**Task instructions**
Word for word, restate the lines of the data below between those holding "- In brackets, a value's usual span" and "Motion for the", inclusive; pictures do not belong in the copy.

**Dataset excerpt**
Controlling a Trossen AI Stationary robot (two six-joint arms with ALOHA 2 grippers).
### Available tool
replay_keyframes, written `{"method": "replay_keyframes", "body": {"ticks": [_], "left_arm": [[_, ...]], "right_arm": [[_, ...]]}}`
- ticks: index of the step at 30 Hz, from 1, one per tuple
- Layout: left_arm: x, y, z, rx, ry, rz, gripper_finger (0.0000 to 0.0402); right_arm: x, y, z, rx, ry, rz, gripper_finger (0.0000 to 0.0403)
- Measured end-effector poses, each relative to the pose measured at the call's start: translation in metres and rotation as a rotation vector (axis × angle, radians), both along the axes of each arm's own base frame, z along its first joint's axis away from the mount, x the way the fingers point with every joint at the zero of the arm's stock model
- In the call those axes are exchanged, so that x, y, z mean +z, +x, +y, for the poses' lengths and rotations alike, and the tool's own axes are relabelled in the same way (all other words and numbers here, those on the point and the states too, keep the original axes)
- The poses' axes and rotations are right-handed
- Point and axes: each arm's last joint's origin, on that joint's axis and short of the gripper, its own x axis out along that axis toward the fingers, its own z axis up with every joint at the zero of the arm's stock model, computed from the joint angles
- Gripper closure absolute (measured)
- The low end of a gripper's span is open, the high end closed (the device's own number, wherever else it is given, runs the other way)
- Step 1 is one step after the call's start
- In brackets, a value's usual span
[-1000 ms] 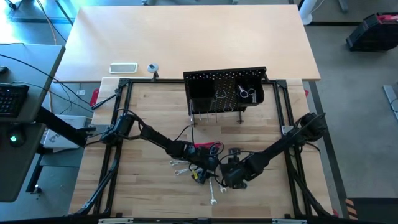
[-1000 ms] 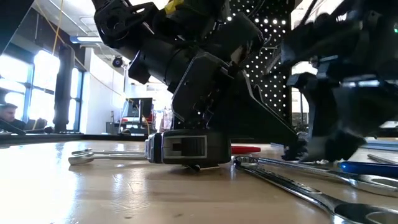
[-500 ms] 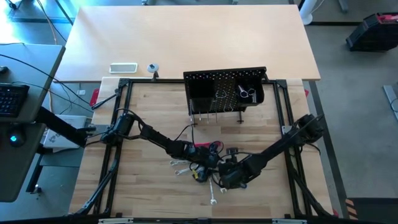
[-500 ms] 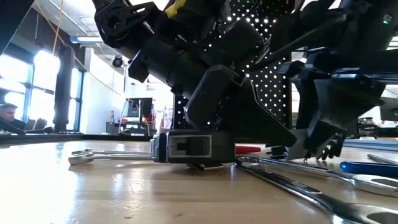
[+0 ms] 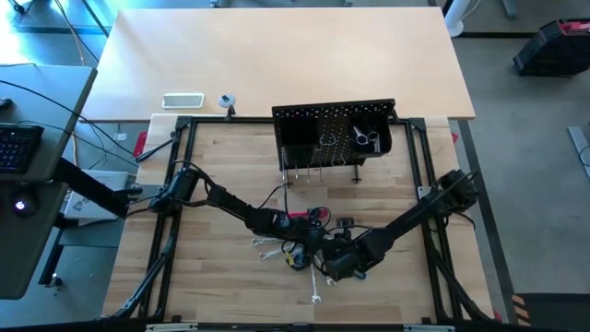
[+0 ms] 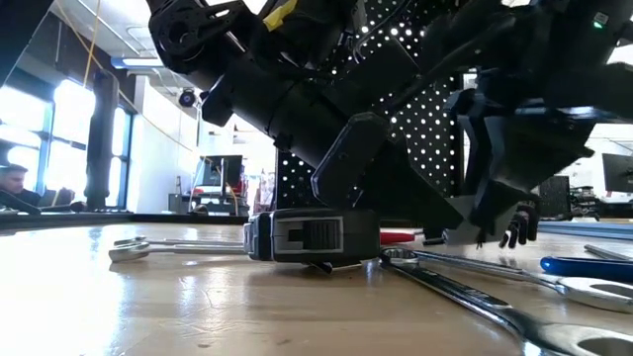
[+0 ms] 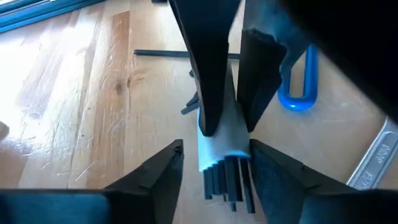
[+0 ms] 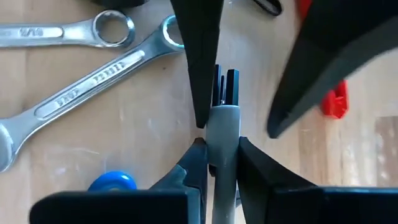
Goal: Hang tools onto peg board
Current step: Put the hex key allen wrench into the peg board
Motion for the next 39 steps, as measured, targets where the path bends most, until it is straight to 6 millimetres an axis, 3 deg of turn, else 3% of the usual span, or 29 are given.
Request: {"method": "replay_keyframes", "body": {"ticks": [4,11,18,26,35,39], "left_arm": [[0.001,0.000,-0.001,0.007,0.007,-0.007,0.0252],[0.005,-0.001,-0.008,0.054,0.064,-0.029,0.0247],[0.028,-0.005,-0.024,0.060,0.186,-0.078,0.0269],[0.043,-0.010,-0.024,0.053,0.200,-0.068,0.0282],[0.046,-0.014,-0.033,0.016,0.241,-0.068,0.0348],[0.047,-0.014,-0.035,0.012,0.276,-0.076,0.0349]], "right_arm": [[0.008,0.004,0.001,-0.034,-0.018,-0.029,0.0357],[0.024,0.011,0.005,-0.034,-0.011,-0.061,0.0357],[0.035,0.009,0.006,-0.078,-0.020,-0.049,0.0357],[0.044,0.010,0.009,-0.086,-0.031,-0.061,0.0357],[0.047,0.010,0.009,-0.102,-0.022,-0.051,0.0357],[0.047,0.009,0.008,-0.106,-0.026,-0.047,0.0357]]}}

**Answer to this task**
- In brackets, a value's usual span
[-1000 ms] 
[-1000 ms] 
[-500 ms] 
[-500 ms] 
[+0 ms] 
[+0 ms] 
[+0 ms] 
[+0 ms] 
Goal: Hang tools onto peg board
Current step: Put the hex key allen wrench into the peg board
Motion for the next 39 steps, as measured, targets where the path bends most, until it is straight to 6 millimetres an axis, 3 deg of turn, else 3% of the usual span, or 29 are given.

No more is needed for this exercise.